Hageman Lecturer
Dr. Virginia Walbot
Department of Biology
April 30-May 1, 2001Lecture: "Red, Purple and Blue - How Plants Show Their Colors" Colloquium: "Maize Gene Discovery with ESTs and Mu Transposon Tagging" |
About the speaker
As a lover of striped flowers from an early age, Virginia Walbot was drawn to the intricacies of the striped and speckled seeds of Indian corn. A large fraction of her nearly 200 publications deal with maize and the colorful Bronze-2 gene (Bz-2), encoding a glutathione-S-transferase involved in the last step of anthocyanin pigmentation. This is one of a family of enzymes essential for sequestering many compounds in vacuoles.
With a B.A. in biology from Stanford, Dr. Walbot worked with Ian Sussex at Yale on molecular aspects of plant embryogenesis for M. Phil. and Ph. D. degrees. After a postdoctoral period at the University of Georgia with Leon Dure, she was a faculty member at Washington University in St. Louis before returning to Stanford where she is a professor in the Department of Biological Sciences. She began working with maize while in Missouri, collaborating with Ed Coe at the University of Missouri and spending time with Barbara McClintock at Cold Spring Harbor. Dr. Walbot is an Adjunct Progessor of Agronomy at the University of Missouri and a nonresident Fellow of the Noble Foundation (Ardmore, OK) in addition to her position at Stanford. She has served on editorial boards of a number of journals, most notably as Associate Editor of Annual Review of Plant Physiology and Plant Molecular Biology for 16 years. She is active in a number of societies including the American Society for Cell Biology, AAAS, AIBS, Genetics Society, and International Society for Plant Molecular Biology.

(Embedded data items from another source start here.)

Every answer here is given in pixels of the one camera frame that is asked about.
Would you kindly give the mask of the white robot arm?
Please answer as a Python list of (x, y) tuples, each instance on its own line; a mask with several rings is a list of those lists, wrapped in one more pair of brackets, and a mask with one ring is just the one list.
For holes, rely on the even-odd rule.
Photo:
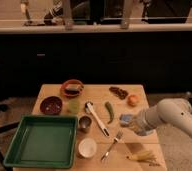
[(169, 123), (192, 138), (192, 106), (183, 98), (166, 98), (156, 105), (141, 110), (129, 123), (129, 128), (137, 135)]

A broad theme of Dr. Walbot's research is the interplay of environment and development in the life cycle of plants. A transposable element, Mutator, is responsive to the developmental stage of the plant and to UV-B exposure and can be used to monitor the influence of environment on the pace of genetic change. Regulation of the excision and transposition of Mu elements appears to be controlled at the post-transcriptional level and efforts are directed to pin down the details of the responsible processes. One particular construct allows rescue by plasmids to produce RescueMu elements.
RescueMu elements provide a foundation for a ten laboratory consortium funded by NSF as the Maize Gene Discovery Project with Dr. Walbot as PI. Her lab has sequenced ~80,000 ESTs. By sequencing Mu insert sites, preferentially found in traditional genes, 30,000 tagged maize genes should be obtained within two years.
Much of the developmental work in Dr. Walbot's laboratory uses the Bz-2 locus to report the activity of Mu elements. Color patterns help deduce the developmental fate of lineages of cells to see when Mu inserts into and excises from genes. A surprising biochemical finding is that glutathione-S-transferase serves as a facilitator for the last step of anthocyanin biosynthesis by delivering anthocyanin to a specific tonoplant pump. Only when it is sequestered in the vacuole does the anthocyanin yield its usual color. Some phytoalexins, disease resistance substances, are similar to anthocyanins and are similarly transported. A functional Bz-2 gene in a dicot species indicates that anthocyanin synthesis is an ancient process.